**TASK TO COMPLETE**
Every picture is to be removed, and all the data is to be copied exactly.
#### RECORDED DATA ####
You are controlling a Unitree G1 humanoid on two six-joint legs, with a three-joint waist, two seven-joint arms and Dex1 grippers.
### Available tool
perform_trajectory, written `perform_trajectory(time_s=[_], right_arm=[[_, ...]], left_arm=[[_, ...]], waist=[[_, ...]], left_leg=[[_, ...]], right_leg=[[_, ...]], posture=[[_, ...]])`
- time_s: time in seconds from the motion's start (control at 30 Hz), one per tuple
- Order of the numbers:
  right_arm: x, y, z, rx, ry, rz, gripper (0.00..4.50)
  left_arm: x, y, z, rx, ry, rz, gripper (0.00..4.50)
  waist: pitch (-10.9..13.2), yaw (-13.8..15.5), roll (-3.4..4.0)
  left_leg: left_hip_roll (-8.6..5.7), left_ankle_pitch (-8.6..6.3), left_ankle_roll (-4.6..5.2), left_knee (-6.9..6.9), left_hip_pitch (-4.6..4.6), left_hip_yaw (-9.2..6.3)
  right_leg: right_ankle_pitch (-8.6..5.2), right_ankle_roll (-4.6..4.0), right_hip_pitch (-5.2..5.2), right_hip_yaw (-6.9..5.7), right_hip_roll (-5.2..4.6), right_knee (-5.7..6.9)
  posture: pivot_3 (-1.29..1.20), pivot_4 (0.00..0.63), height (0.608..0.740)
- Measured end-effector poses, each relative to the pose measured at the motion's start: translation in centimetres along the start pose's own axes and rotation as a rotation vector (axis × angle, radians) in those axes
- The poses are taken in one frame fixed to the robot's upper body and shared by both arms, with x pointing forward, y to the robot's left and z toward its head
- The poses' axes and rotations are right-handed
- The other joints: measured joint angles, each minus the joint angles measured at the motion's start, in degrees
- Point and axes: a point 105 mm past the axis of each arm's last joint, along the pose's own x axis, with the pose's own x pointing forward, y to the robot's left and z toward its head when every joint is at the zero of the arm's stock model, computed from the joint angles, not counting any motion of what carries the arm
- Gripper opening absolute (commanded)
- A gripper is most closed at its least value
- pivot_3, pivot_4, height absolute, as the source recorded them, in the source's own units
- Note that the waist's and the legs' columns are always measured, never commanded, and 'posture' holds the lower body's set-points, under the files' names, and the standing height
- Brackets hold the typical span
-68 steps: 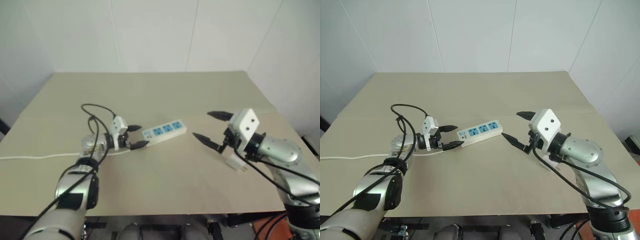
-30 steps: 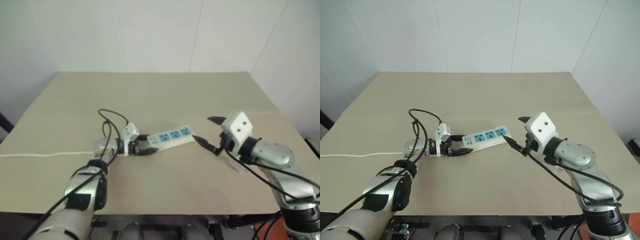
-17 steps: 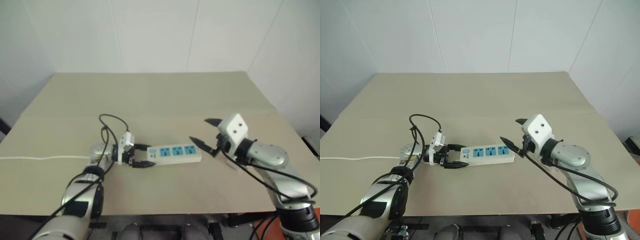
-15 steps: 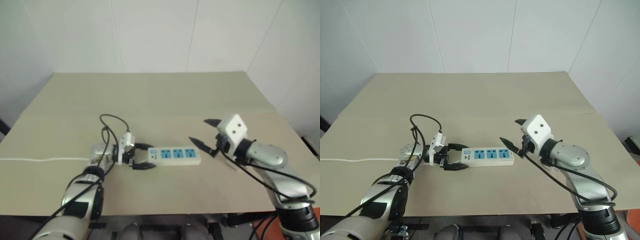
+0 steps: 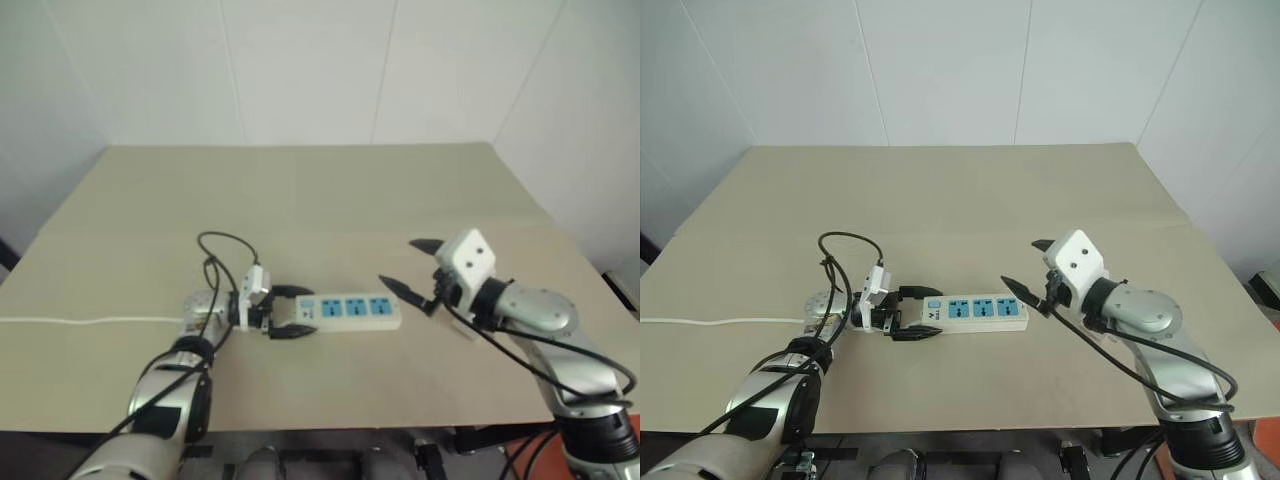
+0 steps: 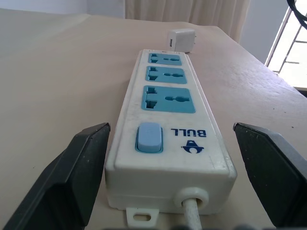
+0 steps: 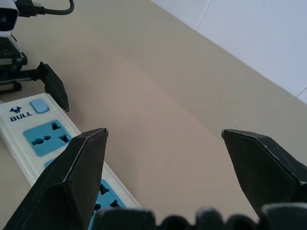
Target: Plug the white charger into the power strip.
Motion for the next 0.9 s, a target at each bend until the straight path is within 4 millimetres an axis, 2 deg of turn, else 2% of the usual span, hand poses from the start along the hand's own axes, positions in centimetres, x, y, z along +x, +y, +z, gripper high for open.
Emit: perform_trajectory(time_s=[0.13,0.17,0.2,0.27,0.4,0.5,0.6,0.73,0.8,0.9], right_arm=[[0.0,0.0,0.2,-0.003,-0.007,-0.003,4.5],[-0.1,0.1,0.3,-0.007,-0.011,-0.001,4.5],[-0.1,0.1,0.4,-0.009,-0.013,0.0,4.5],[-0.1,0.2,0.4,-0.009,-0.014,0.001,4.5],[-0.3,-0.1,0.2,-0.006,0.014,-0.011,4.5],[-0.9,-1.4,0.0,0.03,0.123,-0.008,4.5],[-2.2,-3.5,0.6,0.007,0.281,-0.002,4.5],[-4.1,-6.2,0.3,0.061,0.562,0.038,4.5],[-4.4,-6.3,-0.2,0.097,0.648,0.081,4.5],[-4.5,-5.0,-1.1,0.118,0.758,0.204,4.5]], left_arm=[[0.0,0.2,-0.2,-0.009,0.007,0.022,4.48],[0.1,0.2,-0.3,-0.008,0.015,0.027,4.08],[0.1,0.3,-0.3,-0.005,0.024,0.028,3.94],[0.2,0.3,-0.4,0.011,0.041,0.027,3.32],[0.3,0.3,-0.4,0.011,0.045,0.022,3.24],[0.4,0.3,-0.3,0.016,0.048,0.022,3.24],[0.5,0.3,-0.3,0.028,0.055,0.012,3.24],[0.5,0.2,-0.2,0.043,0.066,-0.014,3.24],[0.6,0.1,-0.1,0.048,0.068,-0.027,3.24],[0.8,0.0,0.0,0.055,0.066,-0.041,3.24]], waist=[[0.0,0.02,0.0],[0.0,0.03,0.0],[-0.01,0.03,0.0],[-0.02,0.05,0.01],[-0.03,0.1,0.01],[-0.03,0.12,0.02],[-0.04,0.26,0.04],[-0.04,0.15,0.04],[-0.05,0.1,0.04],[-0.06,0.18,0.06]], left_leg=[[0.0,0.0,0.0,0.0,0.05,-0.01],[0.0,0.0,0.0,0.0,0.07,-0.01],[0.0,0.0,0.0,0.0,0.09,-0.02],[-0.01,0.0,0.0,0.01,0.13,-0.01],[-0.01,0.0,0.0,0.01,0.12,-0.02],[-0.02,0.0,0.0,0.06,0.07,-0.01],[-0.01,0.0,0.0,0.06,0.06,-0.02],[0.02,0.0,0.0,0.0,0.02,0.01],[0.03,-0.02,0.02,-0.06,-0.02,0.01],[0.02,-0.03,0.04,-0.07,-0.15,0.01]], right_leg=[[0.0,0.0,0.03,0.0,0.0,0.02],[0.0,0.0,0.05,0.0,0.0,0.03],[0.0,0.01,0.06,0.0,0.0,0.03],[-0.01,0.02,0.1,0.01,0.0,0.03],[-0.01,0.02,0.1,0.01,0.0,0.01],[0.02,-0.02,0.07,0.02,-0.02,0.02],[0.02,-0.03,0.06,-0.01,-0.03,0.0],[0.01,-0.06,0.01,-0.01,-0.05,-0.08],[-0.01,-0.08,-0.03,-0.01,-0.04,-0.13],[-0.03,-0.05,-0.15,-0.02,-0.05,-0.14]], posture=[[0.0,0.15,0.74],[0.0,0.15,0.74],[0.0,0.15,0.74],[0.0,0.15,0.74],[0.0,0.15,0.74],[0.0,0.15,0.74],[0.0,0.15,0.74],[0.0,0.15,0.74],[0.0,0.15,0.74],[0.0,0.15,0.74]])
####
**WRITTEN RESPONSE**
You are controlling a Unitree G1 humanoid on two six-joint legs, with a three-joint waist, two seven-joint arms and Dex1 grippers.
### Available tool
perform_trajectory, written `perform_trajectory(time_s=[_], right_arm=[[_, ...]], left_arm=[[_, ...]], waist=[[_, ...]], left_leg=[[_, ...]], right_leg=[[_, ...]], posture=[[_, ...]])`
- time_s: time in seconds from the motion's start (control at 30 Hz), one per tuple
- Order of the numbers:
  right_arm: x, y, z, rx, ry, rz, gripper (0.00..4.50)
  left_arm: x, y, z, rx, ry, rz, gripper (0.00..4.50)
  waist: pitch (-10.9..13.2), yaw (-13.8..15.5), roll (-3.4..4.0)
  left_leg: left_hip_roll (-8.6..5.7), left_ankle_pitch (-8.6..6.3), left_ankle_roll (-4.6..5.2), left_knee (-6.9..6.9), left_hip_pitch (-4.6..4.6), left_hip_yaw (-9.2..6.3)
  right_leg: right_ankle_pitch (-8.6..5.2), right_ankle_roll (-4.6..4.0), right_hip_pitch (-5.2..5.2), right_hip_yaw (-6.9..5.7), right_hip_roll (-5.2..4.6), right_knee (-5.7..6.9)
  posture: pivot_3 (-1.29..1.20), pivot_4 (0.00..0.63), height (0.608..0.740)
- Measured end-effector poses, each relative to the pose measured at the motion's start: translation in centimetres along the start pose's own axes and rotation as a rotation vector (axis × angle, radians) in those axes
- The poses are taken in one frame fixed to the robot's upper body and shared by both arms, with x pointing forward, y to the robot's left and z toward its head
- The poses' axes and rotations are right-handed
- The other joints: measured joint angles, each minus the joint angles measured at the motion's start, in degrees
- Point and axes: a point 105 mm past the axis of each arm's last joint, along the pose's own x axis, with the pose's own x pointing forward, y to the robot's left and z toward its head when every joint is at the zero of the arm's stock model, computed from the joint angles, not counting any motion of what carries the arm
- Gripper opening absolute (commanded)
- A gripper is most closed at its least value
- pivot_3, pivot_4, height absolute, as the source recorded them, in the source's own units
- Note that the waist's and the legs' columns are always measured, never commanded, and 'posture' holds the lower body's set-points, under the files' names, and the standing height
- Brackets hold the typical span
-68 steps: 
-30 steps: 
-17 steps: 
-15 steps: 
+0 steps: 
+0 steps: 
+0 steps: 
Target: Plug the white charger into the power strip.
Motion for the next 0.9 s, a target at each bend until the straight path is within 4 millimetres an axis, 2 deg of turn, else 2% of the usual span, hand poses from the start along the hand's own axes, positions in centimetres, x, y, z along +x, +y, +z, gripper high for open.
Emit: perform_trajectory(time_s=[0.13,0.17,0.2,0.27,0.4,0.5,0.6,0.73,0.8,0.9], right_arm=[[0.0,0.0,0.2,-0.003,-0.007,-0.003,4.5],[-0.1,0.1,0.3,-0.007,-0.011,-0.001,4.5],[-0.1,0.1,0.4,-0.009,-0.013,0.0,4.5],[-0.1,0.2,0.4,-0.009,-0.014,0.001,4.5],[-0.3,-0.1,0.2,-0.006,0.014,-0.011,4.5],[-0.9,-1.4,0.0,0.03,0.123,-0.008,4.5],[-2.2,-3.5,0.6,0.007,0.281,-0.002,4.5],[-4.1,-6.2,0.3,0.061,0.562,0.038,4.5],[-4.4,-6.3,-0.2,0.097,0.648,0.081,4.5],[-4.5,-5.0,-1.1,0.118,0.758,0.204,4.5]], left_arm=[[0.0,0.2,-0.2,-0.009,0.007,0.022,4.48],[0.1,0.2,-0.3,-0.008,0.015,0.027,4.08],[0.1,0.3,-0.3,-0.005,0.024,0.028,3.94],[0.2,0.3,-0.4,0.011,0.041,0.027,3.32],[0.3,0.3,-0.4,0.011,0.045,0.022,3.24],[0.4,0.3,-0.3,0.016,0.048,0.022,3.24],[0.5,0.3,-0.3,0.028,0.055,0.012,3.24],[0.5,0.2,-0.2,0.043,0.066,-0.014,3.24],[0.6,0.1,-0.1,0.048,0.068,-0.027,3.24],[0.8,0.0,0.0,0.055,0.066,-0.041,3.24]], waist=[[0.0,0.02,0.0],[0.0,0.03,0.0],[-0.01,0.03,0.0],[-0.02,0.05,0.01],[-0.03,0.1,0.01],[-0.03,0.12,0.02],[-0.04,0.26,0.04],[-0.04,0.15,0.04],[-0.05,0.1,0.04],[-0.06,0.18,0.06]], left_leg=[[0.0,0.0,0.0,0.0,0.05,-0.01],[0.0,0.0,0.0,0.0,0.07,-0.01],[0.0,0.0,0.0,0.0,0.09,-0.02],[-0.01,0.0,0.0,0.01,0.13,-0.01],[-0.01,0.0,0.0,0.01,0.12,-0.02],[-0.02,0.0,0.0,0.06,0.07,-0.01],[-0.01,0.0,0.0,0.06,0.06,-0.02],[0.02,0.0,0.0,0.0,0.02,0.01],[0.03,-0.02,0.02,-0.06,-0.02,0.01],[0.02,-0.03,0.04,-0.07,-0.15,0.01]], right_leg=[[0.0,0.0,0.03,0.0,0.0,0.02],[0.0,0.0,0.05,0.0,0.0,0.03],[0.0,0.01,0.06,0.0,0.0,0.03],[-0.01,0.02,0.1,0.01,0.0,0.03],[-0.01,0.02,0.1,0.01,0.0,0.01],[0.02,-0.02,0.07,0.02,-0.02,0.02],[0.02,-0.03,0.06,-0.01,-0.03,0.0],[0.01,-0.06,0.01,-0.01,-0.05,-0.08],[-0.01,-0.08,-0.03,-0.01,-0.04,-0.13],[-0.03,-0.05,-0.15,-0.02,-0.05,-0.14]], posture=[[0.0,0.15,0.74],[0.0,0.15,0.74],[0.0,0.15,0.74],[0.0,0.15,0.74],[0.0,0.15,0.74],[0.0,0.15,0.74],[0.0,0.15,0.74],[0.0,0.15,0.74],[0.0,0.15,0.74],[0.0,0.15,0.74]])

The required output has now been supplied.